Exercise —
Produce an exact transcription of the data, with the images left out.

Given data —
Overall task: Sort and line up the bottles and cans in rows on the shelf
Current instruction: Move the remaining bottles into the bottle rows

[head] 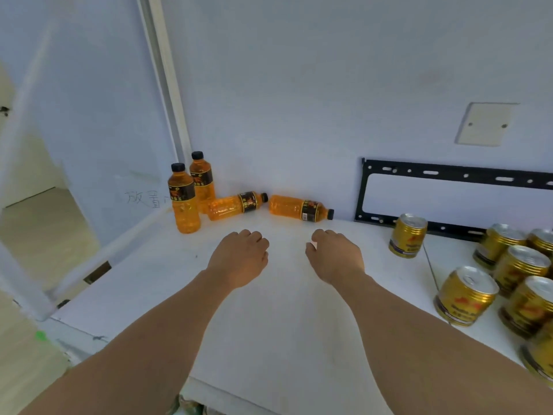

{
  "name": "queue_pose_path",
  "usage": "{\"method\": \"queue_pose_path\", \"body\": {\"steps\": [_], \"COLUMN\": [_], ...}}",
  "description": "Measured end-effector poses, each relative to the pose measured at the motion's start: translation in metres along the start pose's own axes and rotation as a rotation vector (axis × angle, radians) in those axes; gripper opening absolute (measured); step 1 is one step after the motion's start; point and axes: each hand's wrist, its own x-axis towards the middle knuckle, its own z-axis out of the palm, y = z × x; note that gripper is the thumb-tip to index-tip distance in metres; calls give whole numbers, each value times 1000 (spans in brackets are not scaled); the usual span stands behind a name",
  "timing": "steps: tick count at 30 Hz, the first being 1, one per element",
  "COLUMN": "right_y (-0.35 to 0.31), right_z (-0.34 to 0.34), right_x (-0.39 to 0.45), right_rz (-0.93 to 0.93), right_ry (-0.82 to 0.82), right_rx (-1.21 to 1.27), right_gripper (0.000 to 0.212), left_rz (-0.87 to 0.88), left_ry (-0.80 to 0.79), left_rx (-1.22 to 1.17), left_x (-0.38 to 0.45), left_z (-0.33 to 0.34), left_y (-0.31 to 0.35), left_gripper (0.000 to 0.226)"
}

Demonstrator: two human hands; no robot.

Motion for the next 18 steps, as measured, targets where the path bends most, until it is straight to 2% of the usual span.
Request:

Result —
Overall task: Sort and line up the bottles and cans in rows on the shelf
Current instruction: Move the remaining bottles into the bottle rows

[head] 

{
  "name": "queue_pose_path",
  "usage": "{\"method\": \"queue_pose_path\", \"body\": {\"steps\": [_], \"COLUMN\": [_], ...}}",
  "description": "Measured end-effector poses, each relative to the pose measured at the motion's start: translation in metres along the start pose's own axes and rotation as a rotation vector (axis × angle, radians) in those axes; gripper opening absolute (measured); step 1 is one step after the motion's start; point and axes: each hand's wrist, its own x-axis towards the middle knuckle, its own z-axis out of the palm, y = z × x; note that gripper is the thumb-tip to index-tip distance in metres; calls give whole numbers, each value times 1000 (spans in brackets are not scaled); the usual span stands behind a name",
  "timing": "steps: tick count at 30 Hz, the first being 1, one per element",
  "COLUMN": "right_y (-0.35 to 0.31), right_z (-0.34 to 0.34), right_x (-0.39 to 0.45), right_rz (-0.93 to 0.93), right_ry (-0.82 to 0.82), right_rx (-1.21 to 1.27), right_gripper (0.000 to 0.212), left_rz (-0.87 to 0.88), left_ry (-0.80 to 0.79), left_rx (-1.22 to 1.17), left_x (-0.38 to 0.45), left_z (-0.33 to 0.34), left_y (-0.31 to 0.35), left_gripper (0.000 to 0.226)"
}

Demonstrator: two human hands; no robot.

Motion for the next 18 steps, as measured, targets where the path bends most, until it is straight to 2% of the usual span.
Request:

The output is complete as shown.